◆ Work required ◆
Your answer should be the lines below from the one with "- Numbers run" to the one with "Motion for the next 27", both included, given again exactly and with nothing added.

◆ Stored data entries ◆
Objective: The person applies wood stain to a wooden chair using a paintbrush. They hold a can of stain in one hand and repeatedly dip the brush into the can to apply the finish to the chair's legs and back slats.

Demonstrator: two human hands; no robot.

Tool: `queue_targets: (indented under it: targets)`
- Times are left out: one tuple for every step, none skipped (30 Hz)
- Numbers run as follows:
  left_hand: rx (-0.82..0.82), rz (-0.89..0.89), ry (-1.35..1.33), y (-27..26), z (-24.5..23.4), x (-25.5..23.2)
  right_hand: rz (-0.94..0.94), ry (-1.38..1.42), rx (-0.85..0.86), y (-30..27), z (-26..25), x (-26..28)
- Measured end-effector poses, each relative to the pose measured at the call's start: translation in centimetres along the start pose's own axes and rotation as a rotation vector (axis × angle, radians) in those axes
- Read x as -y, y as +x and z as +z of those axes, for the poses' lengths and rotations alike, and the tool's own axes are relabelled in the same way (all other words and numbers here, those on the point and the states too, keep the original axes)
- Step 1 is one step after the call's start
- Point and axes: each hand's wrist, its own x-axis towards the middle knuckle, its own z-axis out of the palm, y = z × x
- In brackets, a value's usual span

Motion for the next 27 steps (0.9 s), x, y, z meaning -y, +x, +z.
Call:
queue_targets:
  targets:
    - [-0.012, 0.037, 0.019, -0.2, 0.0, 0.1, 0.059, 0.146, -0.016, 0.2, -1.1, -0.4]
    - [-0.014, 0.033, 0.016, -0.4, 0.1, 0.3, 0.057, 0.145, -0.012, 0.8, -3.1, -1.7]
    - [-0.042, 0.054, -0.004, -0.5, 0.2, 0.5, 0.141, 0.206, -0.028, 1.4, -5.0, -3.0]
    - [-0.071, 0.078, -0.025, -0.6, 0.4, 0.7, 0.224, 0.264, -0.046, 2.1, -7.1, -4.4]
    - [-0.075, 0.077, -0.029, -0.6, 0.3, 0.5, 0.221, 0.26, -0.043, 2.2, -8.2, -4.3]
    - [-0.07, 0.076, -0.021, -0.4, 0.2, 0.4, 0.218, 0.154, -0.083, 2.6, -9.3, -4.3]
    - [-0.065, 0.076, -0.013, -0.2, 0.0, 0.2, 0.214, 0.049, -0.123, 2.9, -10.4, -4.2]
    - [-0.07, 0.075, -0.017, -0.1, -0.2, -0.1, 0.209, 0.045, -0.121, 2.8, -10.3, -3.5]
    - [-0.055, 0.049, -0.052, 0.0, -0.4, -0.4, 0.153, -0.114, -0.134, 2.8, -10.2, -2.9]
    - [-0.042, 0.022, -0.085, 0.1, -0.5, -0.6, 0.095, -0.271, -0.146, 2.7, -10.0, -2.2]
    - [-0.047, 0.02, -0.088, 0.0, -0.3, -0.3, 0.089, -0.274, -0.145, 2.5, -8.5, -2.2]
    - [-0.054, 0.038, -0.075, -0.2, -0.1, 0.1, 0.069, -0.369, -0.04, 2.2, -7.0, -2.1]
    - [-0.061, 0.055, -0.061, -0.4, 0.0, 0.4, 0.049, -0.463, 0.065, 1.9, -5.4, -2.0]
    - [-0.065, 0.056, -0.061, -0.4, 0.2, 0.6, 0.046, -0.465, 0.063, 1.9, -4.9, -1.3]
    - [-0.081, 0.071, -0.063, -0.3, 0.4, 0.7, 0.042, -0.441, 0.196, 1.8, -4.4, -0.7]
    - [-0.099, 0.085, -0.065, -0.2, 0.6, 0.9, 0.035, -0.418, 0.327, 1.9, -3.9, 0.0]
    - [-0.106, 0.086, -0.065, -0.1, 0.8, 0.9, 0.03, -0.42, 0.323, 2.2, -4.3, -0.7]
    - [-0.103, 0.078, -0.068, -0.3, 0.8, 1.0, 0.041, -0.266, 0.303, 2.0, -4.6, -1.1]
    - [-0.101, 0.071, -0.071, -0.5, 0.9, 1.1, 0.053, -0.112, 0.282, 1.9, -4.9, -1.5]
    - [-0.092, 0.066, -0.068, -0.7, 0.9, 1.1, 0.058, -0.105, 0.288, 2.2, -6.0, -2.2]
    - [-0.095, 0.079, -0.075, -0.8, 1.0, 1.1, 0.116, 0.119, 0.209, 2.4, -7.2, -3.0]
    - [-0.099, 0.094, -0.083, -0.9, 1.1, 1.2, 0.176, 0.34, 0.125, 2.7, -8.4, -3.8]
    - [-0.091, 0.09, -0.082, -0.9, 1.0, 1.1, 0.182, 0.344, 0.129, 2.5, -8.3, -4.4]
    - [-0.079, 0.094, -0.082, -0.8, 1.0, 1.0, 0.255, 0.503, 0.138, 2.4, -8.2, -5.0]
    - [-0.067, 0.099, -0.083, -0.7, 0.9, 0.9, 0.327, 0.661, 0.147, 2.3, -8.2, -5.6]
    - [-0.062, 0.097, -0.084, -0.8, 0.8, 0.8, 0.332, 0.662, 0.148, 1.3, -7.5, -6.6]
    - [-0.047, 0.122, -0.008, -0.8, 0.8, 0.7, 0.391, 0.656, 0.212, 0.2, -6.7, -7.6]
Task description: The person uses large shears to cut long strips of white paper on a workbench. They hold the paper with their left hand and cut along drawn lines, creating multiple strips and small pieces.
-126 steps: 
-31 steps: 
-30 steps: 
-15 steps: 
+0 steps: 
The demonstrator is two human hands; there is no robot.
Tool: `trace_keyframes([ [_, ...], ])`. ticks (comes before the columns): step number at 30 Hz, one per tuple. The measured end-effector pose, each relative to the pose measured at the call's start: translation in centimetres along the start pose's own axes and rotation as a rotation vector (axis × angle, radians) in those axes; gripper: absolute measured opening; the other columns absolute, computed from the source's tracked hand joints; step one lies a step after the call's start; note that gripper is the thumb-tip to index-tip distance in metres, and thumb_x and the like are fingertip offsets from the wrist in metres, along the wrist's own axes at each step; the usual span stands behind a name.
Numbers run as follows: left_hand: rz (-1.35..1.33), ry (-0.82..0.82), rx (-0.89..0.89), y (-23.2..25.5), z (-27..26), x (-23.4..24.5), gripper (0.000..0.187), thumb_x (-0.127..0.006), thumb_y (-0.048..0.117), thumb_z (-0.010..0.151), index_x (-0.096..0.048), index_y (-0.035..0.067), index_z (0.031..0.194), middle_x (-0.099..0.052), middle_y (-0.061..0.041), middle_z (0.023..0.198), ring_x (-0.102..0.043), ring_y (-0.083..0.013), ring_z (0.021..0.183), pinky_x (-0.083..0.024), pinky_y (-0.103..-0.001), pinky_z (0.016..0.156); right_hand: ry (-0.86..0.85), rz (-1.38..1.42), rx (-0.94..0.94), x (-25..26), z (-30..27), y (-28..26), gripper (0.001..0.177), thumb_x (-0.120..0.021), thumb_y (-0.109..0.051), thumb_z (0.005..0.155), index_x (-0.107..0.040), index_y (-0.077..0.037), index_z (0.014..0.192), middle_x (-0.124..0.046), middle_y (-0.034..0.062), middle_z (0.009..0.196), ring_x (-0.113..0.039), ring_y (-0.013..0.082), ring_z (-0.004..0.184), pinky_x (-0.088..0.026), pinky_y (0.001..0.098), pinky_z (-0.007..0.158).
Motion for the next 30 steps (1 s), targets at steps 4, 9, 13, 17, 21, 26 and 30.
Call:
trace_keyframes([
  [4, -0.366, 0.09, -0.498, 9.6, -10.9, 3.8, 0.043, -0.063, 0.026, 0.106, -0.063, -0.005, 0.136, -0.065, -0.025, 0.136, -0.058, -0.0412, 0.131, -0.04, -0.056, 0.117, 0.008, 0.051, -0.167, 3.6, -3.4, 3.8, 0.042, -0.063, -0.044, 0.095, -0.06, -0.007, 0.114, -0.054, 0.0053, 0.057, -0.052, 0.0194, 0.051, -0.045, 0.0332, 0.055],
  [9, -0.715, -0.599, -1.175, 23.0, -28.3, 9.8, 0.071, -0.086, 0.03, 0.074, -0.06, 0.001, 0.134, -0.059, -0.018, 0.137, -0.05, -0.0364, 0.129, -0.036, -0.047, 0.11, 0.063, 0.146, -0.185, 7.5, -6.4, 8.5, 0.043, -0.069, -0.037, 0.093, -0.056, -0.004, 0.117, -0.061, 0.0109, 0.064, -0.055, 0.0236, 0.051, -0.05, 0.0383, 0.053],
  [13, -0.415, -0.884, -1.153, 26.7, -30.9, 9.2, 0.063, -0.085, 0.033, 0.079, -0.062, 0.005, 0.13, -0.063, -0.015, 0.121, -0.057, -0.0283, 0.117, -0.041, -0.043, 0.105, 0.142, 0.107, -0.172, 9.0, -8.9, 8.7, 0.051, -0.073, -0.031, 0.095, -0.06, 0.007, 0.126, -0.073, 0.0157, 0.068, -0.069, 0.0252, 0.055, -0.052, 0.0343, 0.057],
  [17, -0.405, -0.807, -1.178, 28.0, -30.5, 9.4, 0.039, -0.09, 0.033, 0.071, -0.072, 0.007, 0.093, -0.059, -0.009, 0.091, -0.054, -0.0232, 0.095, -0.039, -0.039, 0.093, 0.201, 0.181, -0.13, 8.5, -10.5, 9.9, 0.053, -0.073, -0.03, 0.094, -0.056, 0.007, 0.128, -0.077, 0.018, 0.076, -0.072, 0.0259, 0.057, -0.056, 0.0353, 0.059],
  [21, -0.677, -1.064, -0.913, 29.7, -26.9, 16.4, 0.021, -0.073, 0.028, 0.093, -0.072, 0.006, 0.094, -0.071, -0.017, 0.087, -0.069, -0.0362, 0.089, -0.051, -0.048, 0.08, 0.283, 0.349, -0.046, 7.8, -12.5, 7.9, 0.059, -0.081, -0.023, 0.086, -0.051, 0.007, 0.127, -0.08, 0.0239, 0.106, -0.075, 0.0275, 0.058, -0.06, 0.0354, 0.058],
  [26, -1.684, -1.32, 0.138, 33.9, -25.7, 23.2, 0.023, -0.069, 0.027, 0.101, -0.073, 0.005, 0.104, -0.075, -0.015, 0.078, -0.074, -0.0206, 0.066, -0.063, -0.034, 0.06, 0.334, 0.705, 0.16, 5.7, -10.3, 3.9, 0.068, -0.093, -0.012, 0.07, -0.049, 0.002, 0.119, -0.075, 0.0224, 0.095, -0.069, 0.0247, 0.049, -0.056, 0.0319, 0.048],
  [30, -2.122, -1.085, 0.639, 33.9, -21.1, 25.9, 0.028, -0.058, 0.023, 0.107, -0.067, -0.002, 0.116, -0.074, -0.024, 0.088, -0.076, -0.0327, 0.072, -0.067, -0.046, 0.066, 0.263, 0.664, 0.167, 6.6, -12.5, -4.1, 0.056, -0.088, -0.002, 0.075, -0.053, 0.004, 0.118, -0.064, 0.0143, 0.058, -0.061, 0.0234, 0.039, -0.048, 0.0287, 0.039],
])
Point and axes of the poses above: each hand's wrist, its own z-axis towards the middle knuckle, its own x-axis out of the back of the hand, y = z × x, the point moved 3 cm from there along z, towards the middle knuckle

◆ Reply ◆
- Numbers run as follows:
  left_hand: rx (-0.82..0.82), rz (-0.89..0.89), ry (-1.35..1.33), y (-27..26), z (-24.5..23.4), x (-25.5..23.2)
  right_hand: rz (-0.94..0.94), ry (-1.38..1.42), rx (-0.85..0.86), y (-30..27), z (-26..25), x (-26..28)
- Measured end-effector poses, each relative to the pose measured at the call's start: translation in centimetres along the start pose's own axes and rotation as a rotation vector (axis × angle, radians) in those axes
- Read x as -y, y as +x and z as +z of those axes, for the poses' lengths and rotations alike, and the tool's own axes are relabelled in the same way (all other words and numbers here, those on the point and the states too, keep the original axes)
- Step 1 is one step after the call's start
- Point and axes: each hand's wrist, its own x-axis towards the middle knuckle, its own z-axis out of the palm, y = z × x
- In brackets, a value's usual span

Motion for the next 27 steps (0.9 s), x, y, z meaning -y, +x, +z.

Here the answer is complete.